__TASK TO COMPLETE__
Determine how many lines of the listing below hold the string "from", then state that number alone.

__SOURCE DATA__

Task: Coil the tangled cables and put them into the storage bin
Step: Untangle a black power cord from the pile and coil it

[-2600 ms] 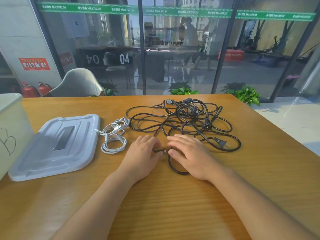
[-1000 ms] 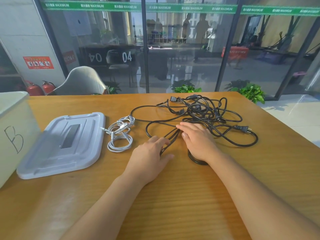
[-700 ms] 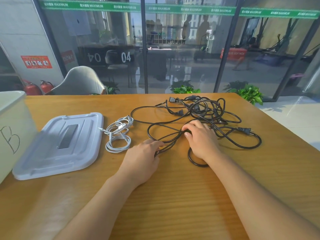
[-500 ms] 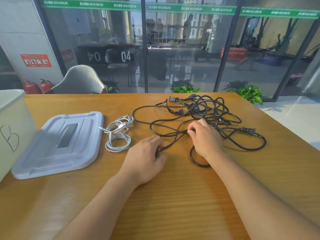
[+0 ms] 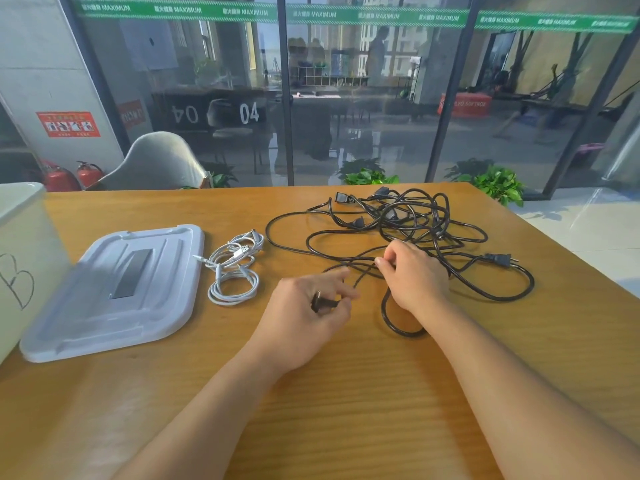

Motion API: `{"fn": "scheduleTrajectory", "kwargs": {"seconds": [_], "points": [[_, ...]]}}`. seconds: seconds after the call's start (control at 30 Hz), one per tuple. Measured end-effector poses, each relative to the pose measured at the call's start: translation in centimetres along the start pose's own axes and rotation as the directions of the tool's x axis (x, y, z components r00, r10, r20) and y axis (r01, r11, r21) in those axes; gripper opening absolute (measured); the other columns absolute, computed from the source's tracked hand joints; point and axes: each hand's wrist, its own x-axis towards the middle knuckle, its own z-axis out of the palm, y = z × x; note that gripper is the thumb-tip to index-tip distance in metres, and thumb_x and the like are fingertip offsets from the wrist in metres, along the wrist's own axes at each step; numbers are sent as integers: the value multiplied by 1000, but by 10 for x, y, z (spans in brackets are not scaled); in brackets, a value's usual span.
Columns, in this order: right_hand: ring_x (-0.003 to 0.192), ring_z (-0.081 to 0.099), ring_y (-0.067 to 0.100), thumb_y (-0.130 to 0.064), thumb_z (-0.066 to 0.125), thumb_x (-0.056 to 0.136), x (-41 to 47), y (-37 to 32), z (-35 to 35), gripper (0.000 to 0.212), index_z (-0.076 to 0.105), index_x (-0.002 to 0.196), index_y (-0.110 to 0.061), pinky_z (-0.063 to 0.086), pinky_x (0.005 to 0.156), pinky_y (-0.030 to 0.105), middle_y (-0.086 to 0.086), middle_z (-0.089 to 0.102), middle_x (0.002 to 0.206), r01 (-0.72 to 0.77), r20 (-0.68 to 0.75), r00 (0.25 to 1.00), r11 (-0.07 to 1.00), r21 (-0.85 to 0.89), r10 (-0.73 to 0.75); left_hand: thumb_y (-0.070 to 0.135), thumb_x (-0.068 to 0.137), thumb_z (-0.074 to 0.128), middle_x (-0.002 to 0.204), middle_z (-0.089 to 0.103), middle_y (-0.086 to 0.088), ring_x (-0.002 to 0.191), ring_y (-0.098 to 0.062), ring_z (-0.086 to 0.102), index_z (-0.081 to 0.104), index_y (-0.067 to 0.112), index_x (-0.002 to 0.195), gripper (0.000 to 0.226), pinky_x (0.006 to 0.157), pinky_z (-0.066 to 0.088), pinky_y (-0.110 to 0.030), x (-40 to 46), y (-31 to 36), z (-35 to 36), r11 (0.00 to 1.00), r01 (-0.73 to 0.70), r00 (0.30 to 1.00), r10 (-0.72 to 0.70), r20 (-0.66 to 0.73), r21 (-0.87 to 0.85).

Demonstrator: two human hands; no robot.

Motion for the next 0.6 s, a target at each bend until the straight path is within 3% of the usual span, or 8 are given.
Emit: {"fn": "scheduleTrajectory", "kwargs": {"seconds": [0.03, 0.1, 0.2, 0.3, 0.4, 0.5, 0.6], "points": [[71, 55, 13, -49, 50, 106, 0, 0, 1, 22, 53, 92, -31, 30, 49, 25, -14, 58, 92, 3, -1, 1000, 1000, -2, -3, 13, 90, 71, 88, 79, 4, 95, 7, 68, 57, 27, 55, 40, 72, 55, -26, 0, 2, 3, 1000, 27, 1000, -27, -3, -10], [70, 55, 12, -49, 50, 106, 1, -1, 1, 22, 54, 92, -32, 30, 49, 24, -14, 60, 92, 3, -7, 1000, 1000, -11, -3, 19, 83, 67, 63, 66, 0, 57, -5, 50, 63, 18, 62, 21, 55, 42, -27, 2, 7, 5, 997, 70, 995, -72, -68, -39], [71, 55, 13, -50, 50, 106, 1, -1, 2, 21, 53, 92, -34, 28, 50, 24, -14, 59, 92, -15, -23, 1000, 1000, -20, 15, 15, 83, 61, 50, 41, 9, 51, -11, 32, 43, 21, 63, 28, 49, 31, -27, 8, 13, 6, 994, 81, 970, -96, -221, -78], [68, 52, 14, -49, 50, 106, 1, -1, 3, 20, 52, 92, -34, 24, 49, 24, -14, 55, 92, -35, -40, 999, 999, -22, 34, 23, 93, 61, 50, 51, 9, 46, -15, 44, 45, 28, 82, 20, 46, 40, -32, 10, 10, 9, 984, 146, 971, -121, -205, 107], [69, 52, 15, -47, 49, 107, 1, 0, 3, 18, 51, 94, -34, 24, 48, 24, -14, 54, 95, -29, -41, 999, 1000, -10, 28, 33, 99, 58, 65, 62, 9, 60, -20, 62, 49, 33, 113, 17, 54, 54, -35, 9, 5, 12, 894, 164, 978, -93, -186, 417], [67, 51, 14, -46, 47, 107, -1, 1, 2, 16, 50, 96, -35, 24, 48, 23, -14, 53, 96, -2, -37, 999, 1000, -2, 1, 51, 98, 57, 101, 69, 11, 89, -24, 69, 42, 38, 145, 51, 65, 53, -34, 12, 0, 12, 768, 186, 982, -118, -149, 613], [66, 49, 13, -46, 46, 108, -2, 1, 2, 15, 52, 98, -36, 24, 48, 22, -15, 51, 96, 9, -32, 999, 1000, -1, -9, 74, 89, 54, 111, 70, 11, 97, -22, 70, 45, 37, 148, 70, 64, 49, -30, 20, -7, 13, 681, 226, 972, -207, -113, 696]]}}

__SOLUTION TO THE EXERCISE__
2